I pulled my trigger first. Sherm squeezed his a second later.

Everything exploded.

The cops behind us shouted something, but it was lost beneath the roar of Sherm’s gun, and the answering volley of their own. Terrified, Benjy screamed, and Sheila reached toward us in horror. She shrieked without sound. Something punched me in the back, right in the kidney— a cop’s boot maybe, or a riot club. All of a sudden I was having trouble breathing again.

The guns roared again, and Sherm’s grin split impossibly wide, wider than his face. Teeth and flesh and strands of gristle flew as the smile ripped his head apart. It vanished in a cloud of fine, red mist, but I swear that for a second, I could see the grin superimposed over the spray. The cloud grinned. His body stood there, refusing to fall, still clutching the pistol, while the gunshots echoed around the vault. When his body finally toppled over, I was sure that I could see his grin plastered on the wall behind it.

Sherm was gone, but that was okay, because Benjy was fine. Benjy was safe. Benjy was quiet. He wasn’t crying anymore. I tried to tell Sheila to stop screaming, tried to tell her that he was okay, that he was underneath me, but I couldn’t breathe, let alone talk. Something sharp was poking me in the side, but I didn’t know what it was. The room was suddenly getting cold.

A shadow fell over us and a black boot stomped down on my hand. I screamed as the bones in my wrist and fingers shattered. The pistol slipped from my grasp. Roy shouted at somebody to be gentle with me, but his pleas were ignored. Sharon slumped over Dugan’s body, sobbing uncontrollably, her hands still duct-taped behind her back. Sheila had freed her hands and clawed at me, shrieking Benjy’s name over and over again. Once more I tried to soothe her, but several pairs of rough hands rolled me over. I gasped, as the sharp thing pressed into me again, and that was when I realized that I was bleeding. There was a lot of blood.

But not all of it was mine.

And then I saw why Benjy was so quiet and still and why Sheila was screaming.

Sherm’s grin smiled at me from the bloodstain on the wall.

I started to black out then. The room started spinning. I was dimly aware that I’d thrown up again. Sheila slapped and clawed at my face, and one of the cops pulled her back.

Faces stared down at me. Cop faces. They weren’t friendly.

Blood trickled from my mouth as I whispered to them.

“I’m going out to find myself . . .”

“Just lie still, you piece of shit. Paramedics are on their way, though I don’t know why we should save a scumbag like you.”

“If I should get here before I return,” I continued, “please hold me until I get back . . .”

“What did he say?”

I opened my mouth to repeat it and a scream tumbled out instead. I screamed for a long time and finally something inside my throat ripped.

Then I shut my eyes.

SEVENTEEN

Let me have another cigarette.

Thanks. Contrary to what you might have heard, these things aren’t like gold in here. This is a nonsmoking facility. Even the guards aren’t allowed to smoke. So no, cigarettes aren’t gold. They’re the fucking Holy Grail.
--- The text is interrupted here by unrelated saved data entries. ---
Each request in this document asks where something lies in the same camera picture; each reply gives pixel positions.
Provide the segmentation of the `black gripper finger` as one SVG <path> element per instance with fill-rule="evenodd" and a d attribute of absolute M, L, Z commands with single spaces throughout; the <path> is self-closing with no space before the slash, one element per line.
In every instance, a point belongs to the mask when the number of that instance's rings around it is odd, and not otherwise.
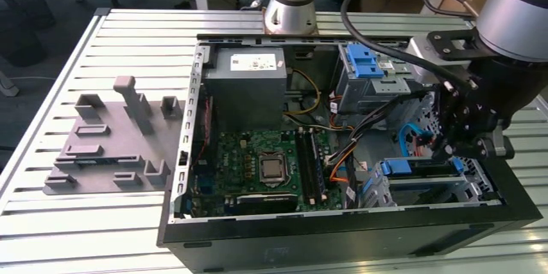
<path fill-rule="evenodd" d="M 439 133 L 432 144 L 432 159 L 450 157 L 476 158 L 475 132 L 471 124 L 471 109 L 466 96 L 446 81 L 435 96 Z"/>
<path fill-rule="evenodd" d="M 452 155 L 474 158 L 512 159 L 515 149 L 504 130 L 511 118 L 483 106 L 467 106 L 454 114 L 448 127 Z"/>

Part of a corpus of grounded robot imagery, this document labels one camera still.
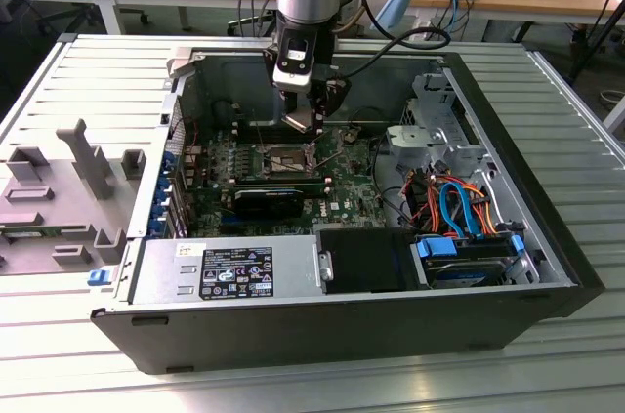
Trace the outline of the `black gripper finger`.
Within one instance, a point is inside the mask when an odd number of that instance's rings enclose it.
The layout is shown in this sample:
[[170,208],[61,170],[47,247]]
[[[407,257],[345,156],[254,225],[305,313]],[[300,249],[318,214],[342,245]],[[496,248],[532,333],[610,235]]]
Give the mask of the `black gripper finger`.
[[324,119],[333,115],[343,104],[352,82],[345,77],[332,77],[325,81],[314,80],[310,90],[312,130],[319,133]]
[[276,47],[267,47],[263,50],[263,59],[268,75],[269,82],[274,91],[274,97],[277,105],[279,106],[279,116],[284,117],[292,106],[291,95],[288,92],[284,92],[277,86],[274,81],[274,69],[277,63],[278,51]]

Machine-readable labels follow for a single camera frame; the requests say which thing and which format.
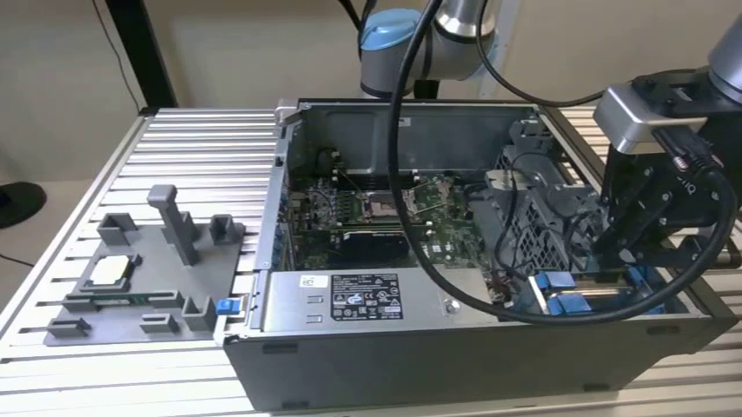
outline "wire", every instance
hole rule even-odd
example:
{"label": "wire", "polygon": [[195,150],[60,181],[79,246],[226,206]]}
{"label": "wire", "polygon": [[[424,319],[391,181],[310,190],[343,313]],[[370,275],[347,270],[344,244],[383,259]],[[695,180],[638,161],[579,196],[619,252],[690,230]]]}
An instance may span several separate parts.
{"label": "wire", "polygon": [[538,325],[586,325],[606,323],[610,321],[619,321],[629,319],[642,313],[646,313],[651,308],[666,302],[671,297],[674,297],[701,276],[706,268],[715,262],[717,255],[726,245],[729,234],[734,227],[734,221],[737,218],[737,195],[727,178],[721,173],[718,169],[711,169],[706,171],[702,176],[702,181],[705,180],[711,186],[711,190],[717,191],[719,196],[719,204],[717,205],[719,209],[717,226],[711,232],[711,236],[707,241],[706,248],[699,253],[698,258],[690,267],[681,273],[681,275],[667,283],[667,285],[655,293],[649,295],[646,298],[634,302],[631,305],[615,310],[606,311],[602,313],[583,314],[583,315],[568,315],[568,316],[551,316],[544,314],[531,314],[522,313],[506,308],[498,307],[479,300],[478,298],[468,295],[459,287],[456,287],[446,277],[438,272],[435,266],[432,265],[426,253],[422,249],[416,236],[414,234],[415,229],[411,225],[410,214],[407,213],[407,205],[404,203],[404,198],[402,195],[402,180],[399,176],[399,117],[402,115],[402,97],[404,91],[404,85],[411,73],[412,63],[415,61],[415,56],[418,55],[419,46],[423,42],[423,38],[430,28],[432,19],[438,8],[443,0],[430,0],[426,9],[422,12],[415,31],[410,43],[407,45],[407,50],[404,51],[404,56],[402,58],[402,65],[399,69],[399,74],[396,77],[396,84],[394,86],[392,95],[390,98],[390,115],[387,117],[387,171],[390,180],[390,190],[392,191],[394,206],[396,207],[396,212],[399,216],[399,221],[402,225],[402,230],[407,236],[407,241],[415,257],[418,259],[419,266],[423,268],[426,274],[435,284],[440,287],[447,294],[450,294],[456,300],[459,300],[468,307],[482,311],[486,314],[495,315],[503,319],[511,321],[520,321],[523,323],[538,324]]}
{"label": "wire", "polygon": [[479,52],[479,58],[482,60],[482,65],[484,66],[484,69],[487,70],[487,72],[490,72],[490,75],[498,81],[498,83],[502,84],[502,86],[506,89],[508,89],[508,91],[512,94],[515,94],[518,97],[520,97],[523,100],[528,101],[530,103],[538,104],[540,106],[546,106],[546,107],[579,106],[579,105],[582,105],[585,103],[590,103],[590,102],[595,101],[598,98],[601,98],[601,96],[603,95],[602,90],[598,91],[597,93],[593,93],[591,95],[585,96],[582,98],[578,98],[575,100],[568,100],[568,101],[546,100],[540,97],[531,96],[522,89],[519,89],[515,85],[508,83],[508,80],[504,79],[502,74],[498,72],[495,67],[491,65],[490,59],[487,58],[487,52],[484,52],[484,47],[482,45],[482,23],[483,23],[483,20],[484,20],[484,9],[487,8],[487,2],[488,2],[488,0],[484,0],[482,2],[482,7],[479,8],[479,14],[476,15],[475,43],[476,43],[476,51]]}
{"label": "wire", "polygon": [[[510,171],[512,172],[512,170],[515,170],[516,172],[520,173],[520,175],[523,176],[528,176],[526,174],[526,172],[523,172],[522,169],[515,168],[515,162],[518,162],[518,160],[520,159],[522,156],[540,156],[542,158],[544,158],[551,164],[554,164],[554,160],[543,153],[540,152],[523,152],[522,154],[518,154],[518,156],[515,157],[515,159],[512,160],[512,162],[510,163]],[[563,213],[559,212],[559,210],[556,209],[556,207],[554,206],[552,202],[548,200],[548,190],[546,190],[546,192],[543,193],[543,204],[546,205],[546,208],[548,210],[551,210],[551,212],[556,215],[556,217],[559,217],[563,221],[567,221],[570,219],[570,217],[567,215],[564,215]]]}
{"label": "wire", "polygon": [[356,9],[355,7],[352,7],[352,3],[350,2],[350,0],[338,0],[338,3],[340,3],[340,6],[343,6],[343,9],[346,10],[346,14],[350,17],[350,21],[352,22],[352,25],[356,27],[356,30],[360,30],[360,19],[358,19]]}
{"label": "wire", "polygon": [[520,274],[520,272],[512,268],[511,265],[504,263],[502,260],[502,244],[508,236],[510,228],[512,227],[512,221],[515,220],[515,212],[518,205],[518,184],[515,177],[512,176],[512,169],[510,170],[510,207],[508,216],[506,217],[504,226],[502,227],[502,232],[499,233],[498,241],[495,242],[495,261],[498,261],[499,267],[504,269],[506,273],[515,276],[520,281],[527,280],[527,276]]}
{"label": "wire", "polygon": [[105,35],[105,39],[108,40],[108,45],[111,46],[111,50],[116,55],[120,77],[124,80],[124,85],[127,86],[128,95],[131,96],[131,100],[135,102],[136,111],[139,113],[139,109],[141,108],[141,106],[139,106],[139,100],[135,96],[135,92],[131,89],[131,85],[128,84],[127,72],[124,71],[124,64],[120,60],[120,54],[119,51],[116,50],[116,46],[113,46],[113,41],[111,40],[111,34],[108,33],[108,28],[105,28],[105,23],[103,22],[101,10],[97,8],[97,3],[95,2],[95,0],[91,0],[91,3],[92,3],[92,8],[95,9],[95,15],[97,16],[97,21],[101,24],[103,34]]}
{"label": "wire", "polygon": [[20,259],[16,259],[16,258],[13,258],[12,256],[8,256],[8,255],[0,254],[0,258],[5,259],[7,261],[11,261],[11,262],[20,263],[21,265],[25,265],[27,267],[33,268],[33,266],[35,266],[31,262],[21,261]]}
{"label": "wire", "polygon": [[593,211],[585,211],[574,215],[571,219],[570,225],[567,227],[567,231],[564,232],[564,252],[567,252],[567,259],[570,260],[568,271],[571,271],[572,265],[578,265],[578,269],[585,272],[585,269],[579,266],[575,261],[574,254],[571,251],[571,237],[574,236],[575,232],[579,230],[579,224],[593,215]]}
{"label": "wire", "polygon": [[316,194],[318,196],[320,196],[324,201],[327,202],[327,209],[330,209],[330,216],[326,220],[331,220],[332,219],[332,215],[335,214],[335,210],[332,210],[332,201],[330,199],[330,197],[319,190],[316,189],[310,189],[310,194]]}

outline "metal slotted table surface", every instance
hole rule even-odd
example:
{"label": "metal slotted table surface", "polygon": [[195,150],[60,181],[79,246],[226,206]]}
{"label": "metal slotted table surface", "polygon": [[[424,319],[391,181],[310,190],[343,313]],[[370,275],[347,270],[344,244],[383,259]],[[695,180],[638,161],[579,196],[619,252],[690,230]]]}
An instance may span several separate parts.
{"label": "metal slotted table surface", "polygon": [[[563,114],[599,156],[607,140],[593,109]],[[228,213],[247,226],[234,294],[252,283],[275,147],[272,110],[168,109],[140,117],[80,205],[0,315],[0,414],[252,414],[222,348],[212,341],[45,347],[43,331],[99,244],[96,223],[108,212],[155,222],[149,187],[179,187],[177,202],[196,221]],[[734,238],[742,243],[739,229]],[[742,315],[742,274],[705,275]],[[618,393],[327,413],[332,416],[690,416],[742,415],[742,325],[703,351],[666,358]]]}

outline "power supply label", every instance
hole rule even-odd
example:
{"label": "power supply label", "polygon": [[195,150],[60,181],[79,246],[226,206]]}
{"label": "power supply label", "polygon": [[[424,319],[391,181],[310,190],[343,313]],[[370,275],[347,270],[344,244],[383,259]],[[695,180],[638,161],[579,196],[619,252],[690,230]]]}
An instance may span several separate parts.
{"label": "power supply label", "polygon": [[335,321],[402,319],[396,274],[334,275],[331,297]]}

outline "circuit board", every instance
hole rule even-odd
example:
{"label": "circuit board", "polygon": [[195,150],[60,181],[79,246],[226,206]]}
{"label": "circuit board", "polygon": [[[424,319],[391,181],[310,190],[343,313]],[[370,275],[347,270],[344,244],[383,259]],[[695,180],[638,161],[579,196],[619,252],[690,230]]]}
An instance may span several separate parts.
{"label": "circuit board", "polygon": [[[418,266],[390,191],[339,189],[328,179],[302,185],[291,195],[296,270]],[[430,260],[444,268],[490,269],[455,179],[443,173],[420,175],[403,198]]]}

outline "black pole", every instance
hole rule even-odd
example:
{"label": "black pole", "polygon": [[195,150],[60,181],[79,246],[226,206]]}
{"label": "black pole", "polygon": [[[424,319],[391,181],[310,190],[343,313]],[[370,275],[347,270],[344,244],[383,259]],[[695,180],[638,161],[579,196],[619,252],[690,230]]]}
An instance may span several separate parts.
{"label": "black pole", "polygon": [[414,84],[415,98],[435,99],[438,98],[439,80],[416,80]]}
{"label": "black pole", "polygon": [[177,107],[144,0],[105,0],[148,107]]}

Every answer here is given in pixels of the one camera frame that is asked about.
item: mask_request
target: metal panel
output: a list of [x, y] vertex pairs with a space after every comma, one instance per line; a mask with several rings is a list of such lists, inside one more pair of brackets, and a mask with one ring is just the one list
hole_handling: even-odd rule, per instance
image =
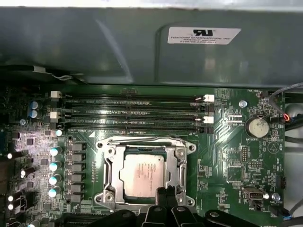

When it was all over, the cops found Lucas in the bathroom and Keith in his office. Sherm had wracked up quite the body count: Keith, Lucas, Mac Davis, Kelvin, Martha, and Dugan. Six counts of murder. But it didn’t stop there.

So what else do you want to know? I’ve pretty much told you everything. I said it before and I’ll say it again. Life’s a bitch, then you die. That’s my philosophy in a nutshell, and one that’s been reinforced over and over since that day.

Except that you don’t die. Life’s still a bitch, the biggest bitch of all, in fact. But you don’t die. It’s the others around you that die. The ones you love. The innocent. The ones who didn’t deserve it. And that is the biggest bitch of all.

Jesus didn’t get me, and neither did the monster people, and I have no doubt that the voices I heard belonged to them. The cancer didn’t kill me either. Benjy saw to that. I still don’t know how he did it or what that strange power of his actually was. It could have been God or Satan or something that would have given Fox Mulder from The X-Files a hard-on. Maybe it was magic. Maybe not. All I know is that it was real. I’m living proof. The cancer didn’t kill me because Benjy cured the cancer.

The bullet from the SWAT team’s rifle didn’t kill me either. I lost a kidney and a lot of blood, and now I’ve got a scar on my side that looks like a shark bite, but I didn’t die. On the emergency room table, when they removed the shrapnel and what was left of my kidney, they found no evidence of the cancer. After Michelle called the cops, my name and face were flashed on the news, my doctor and Casey the pharmacist and even Mr. Anthony Myers, the funeral home director, contacted the authorities and told them what they knew. While I recovered in the hospital (they wanted to make sure I was healthy enough for arraignment), the doctors conferred with my doctor, and checked and double-checked the diagnosis. Final analysis— no traces of the cancer remained in my system. If it hadn’t been for my doctor standing by his initial analysis, they’d have probably all thought I made the whole thing up. I think most of them did anyway.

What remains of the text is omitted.